**The data:**
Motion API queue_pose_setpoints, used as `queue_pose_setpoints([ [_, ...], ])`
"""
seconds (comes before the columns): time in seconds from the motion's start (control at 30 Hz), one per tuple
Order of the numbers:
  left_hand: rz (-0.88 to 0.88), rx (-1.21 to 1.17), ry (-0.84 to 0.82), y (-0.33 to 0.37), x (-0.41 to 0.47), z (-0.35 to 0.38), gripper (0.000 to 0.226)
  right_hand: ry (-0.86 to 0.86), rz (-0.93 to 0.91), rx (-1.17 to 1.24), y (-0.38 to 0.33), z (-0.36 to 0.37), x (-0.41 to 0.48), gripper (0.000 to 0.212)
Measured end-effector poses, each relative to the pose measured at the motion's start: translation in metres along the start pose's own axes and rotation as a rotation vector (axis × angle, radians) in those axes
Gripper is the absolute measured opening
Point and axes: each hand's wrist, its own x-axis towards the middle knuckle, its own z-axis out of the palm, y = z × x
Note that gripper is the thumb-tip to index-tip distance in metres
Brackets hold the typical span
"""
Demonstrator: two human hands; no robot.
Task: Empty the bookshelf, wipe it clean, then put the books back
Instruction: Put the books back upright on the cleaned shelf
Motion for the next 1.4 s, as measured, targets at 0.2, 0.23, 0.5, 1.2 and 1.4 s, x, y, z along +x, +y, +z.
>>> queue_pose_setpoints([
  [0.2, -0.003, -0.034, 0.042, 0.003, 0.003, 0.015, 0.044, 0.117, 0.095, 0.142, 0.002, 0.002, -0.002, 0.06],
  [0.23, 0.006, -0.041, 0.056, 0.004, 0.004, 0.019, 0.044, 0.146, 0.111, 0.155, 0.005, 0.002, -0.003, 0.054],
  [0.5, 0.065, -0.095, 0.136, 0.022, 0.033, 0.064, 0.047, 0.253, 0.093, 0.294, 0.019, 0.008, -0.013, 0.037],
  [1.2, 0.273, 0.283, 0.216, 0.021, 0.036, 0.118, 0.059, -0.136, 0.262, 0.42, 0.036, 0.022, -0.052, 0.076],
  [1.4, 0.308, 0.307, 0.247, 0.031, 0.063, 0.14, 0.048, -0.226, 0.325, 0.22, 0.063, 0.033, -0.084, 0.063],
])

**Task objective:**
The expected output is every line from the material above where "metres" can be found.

**Answer below:**
Measured end-effector poses, each relative to the pose measured at the motion's start: translation in metres along the start pose's own axes and rotation as a rotation vector (axis × angle, radians) in those axes
Note that gripper is the thumb-tip to index-tip distance in metres

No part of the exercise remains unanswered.